* _Task requirements_:
Output every line of the material exactly, omitting images.

BEGIN Material provided

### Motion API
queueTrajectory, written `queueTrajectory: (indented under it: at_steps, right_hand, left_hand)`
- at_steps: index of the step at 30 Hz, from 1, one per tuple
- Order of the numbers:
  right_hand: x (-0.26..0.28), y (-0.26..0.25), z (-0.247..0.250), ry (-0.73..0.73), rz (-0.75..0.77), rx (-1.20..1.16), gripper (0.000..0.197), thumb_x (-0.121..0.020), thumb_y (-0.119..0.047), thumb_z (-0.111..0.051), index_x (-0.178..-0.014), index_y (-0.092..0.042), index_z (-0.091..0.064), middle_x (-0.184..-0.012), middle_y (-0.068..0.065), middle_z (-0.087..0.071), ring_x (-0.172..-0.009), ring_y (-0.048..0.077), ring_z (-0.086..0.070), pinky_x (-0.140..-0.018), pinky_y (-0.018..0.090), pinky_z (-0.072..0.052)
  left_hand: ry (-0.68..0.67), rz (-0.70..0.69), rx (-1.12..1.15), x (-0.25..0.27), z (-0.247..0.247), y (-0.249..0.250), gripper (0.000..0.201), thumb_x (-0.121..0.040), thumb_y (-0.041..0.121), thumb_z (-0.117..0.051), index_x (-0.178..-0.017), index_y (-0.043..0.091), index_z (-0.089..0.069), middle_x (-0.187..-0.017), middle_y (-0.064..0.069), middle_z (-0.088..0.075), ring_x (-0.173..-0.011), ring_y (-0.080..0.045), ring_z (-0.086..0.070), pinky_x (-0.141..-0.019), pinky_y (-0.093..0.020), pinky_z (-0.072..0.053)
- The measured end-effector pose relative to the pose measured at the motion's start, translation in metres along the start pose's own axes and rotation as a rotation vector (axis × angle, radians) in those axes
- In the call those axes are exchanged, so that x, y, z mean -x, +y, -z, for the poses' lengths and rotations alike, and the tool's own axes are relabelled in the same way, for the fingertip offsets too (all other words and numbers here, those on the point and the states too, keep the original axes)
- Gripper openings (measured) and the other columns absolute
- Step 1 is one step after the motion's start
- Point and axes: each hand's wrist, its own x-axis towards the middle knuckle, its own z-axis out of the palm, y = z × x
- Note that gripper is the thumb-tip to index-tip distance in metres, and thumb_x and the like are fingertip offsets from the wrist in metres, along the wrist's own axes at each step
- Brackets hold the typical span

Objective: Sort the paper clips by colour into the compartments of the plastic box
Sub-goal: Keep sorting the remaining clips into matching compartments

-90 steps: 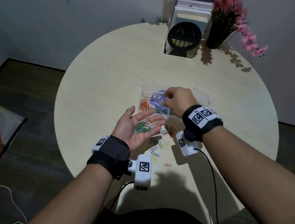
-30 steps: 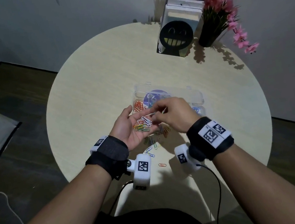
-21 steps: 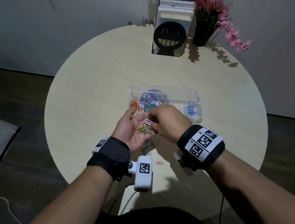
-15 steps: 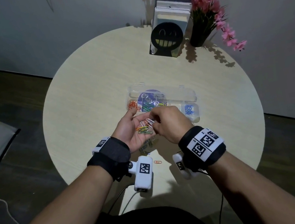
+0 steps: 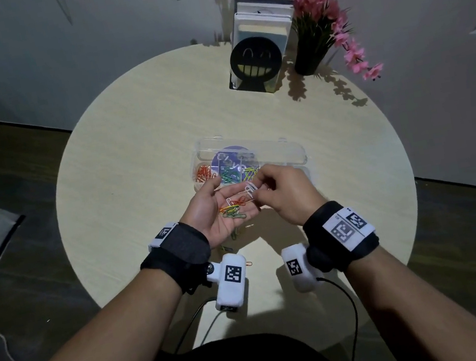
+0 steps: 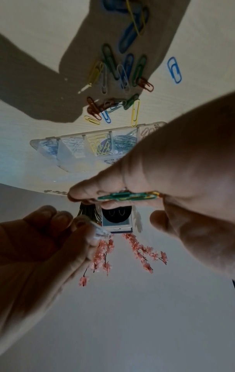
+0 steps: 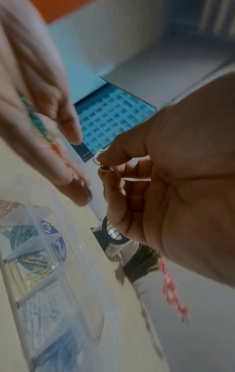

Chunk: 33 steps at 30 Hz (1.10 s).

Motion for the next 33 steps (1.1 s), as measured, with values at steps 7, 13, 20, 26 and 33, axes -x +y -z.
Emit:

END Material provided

* _Exercise answer_:
### Motion API
queueTrajectory, written `queueTrajectory: (indented under it: at_steps, right_hand, left_hand)`
- at_steps: index of the step at 30 Hz, from 1, one per tuple
- Order of the numbers:
  right_hand: x (-0.26..0.28), y (-0.26..0.25), z (-0.247..0.250), ry (-0.73..0.73), rz (-0.75..0.77), rx (-1.20..1.16), gripper (0.000..0.197), thumb_x (-0.121..0.020), thumb_y (-0.119..0.047), thumb_z (-0.111..0.051), index_x (-0.178..-0.014), index_y (-0.092..0.042), index_z (-0.091..0.064), middle_x (-0.184..-0.012), middle_y (-0.068..0.065), middle_z (-0.087..0.071), ring_x (-0.172..-0.009), ring_y (-0.048..0.077), ring_z (-0.086..0.070), pinky_x (-0.140..-0.018), pinky_y (-0.018..0.090), pinky_z (-0.072..0.052)
  left_hand: ry (-0.68..0.67), rz (-0.70..0.69), rx (-1.12..1.15), x (-0.25..0.27), z (-0.247..0.247), y (-0.249..0.250), gripper (0.000..0.201), thumb_x (-0.121..0.040), thumb_y (-0.041..0.121), thumb_z (-0.117..0.051), index_x (-0.178..-0.017), index_y (-0.043..0.091), index_z (-0.089..0.069), middle_x (-0.187..-0.017), middle_y (-0.064..0.069), middle_z (-0.088..0.075), ring_x (-0.173..-0.011), ring_y (-0.080..0.045), ring_z (-0.086..0.070), pinky_x (-0.141..-0.019), pinky_y (-0.093..0.020), pinky_z (-0.072..0.053)
- The measured end-effector pose relative to the pose measured at the motion's start, translation in metres along the start pose's own axes and rotation as a rotation vector (axis × angle, radians) in those axes
- In the call those axes are exchanged, so that x, y, z mean -x, +y, -z, for the poses' lengths and rotations alike, and the tool's own axes are relabelled in the same way, for the fingertip offsets too (all other words and numbers here, those on the point and the states too, keep the original axes)
- Gripper openings (measured) and the other columns absolute
- Step 1 is one step after the motion's start
- Point and axes: each hand's wrist, its own x-axis towards the middle knuckle, its own z-axis out of the palm, y = z × x
- Note that gripper is the thumb-tip to index-tip distance in metres, and thumb_x and the like are fingertip offsets from the wrist in metres, along the wrist's own axes at each step
- Brackets hold the typical span

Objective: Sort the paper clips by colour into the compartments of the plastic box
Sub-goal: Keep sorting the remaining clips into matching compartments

-90 steps: 
-30 steps: 
-21 steps: 
-15 steps: 
+0 steps: 
+0 steps: 
+0 steps: 

Chunk: 33 steps at 30 Hz (1.10 s).

Motion for the next 33 steps (1.1 s), as measured, with values at steps 7, 13, 20, 26 and 33, axes -x +y -z.
Emit:

Work on the exercise is now concluded.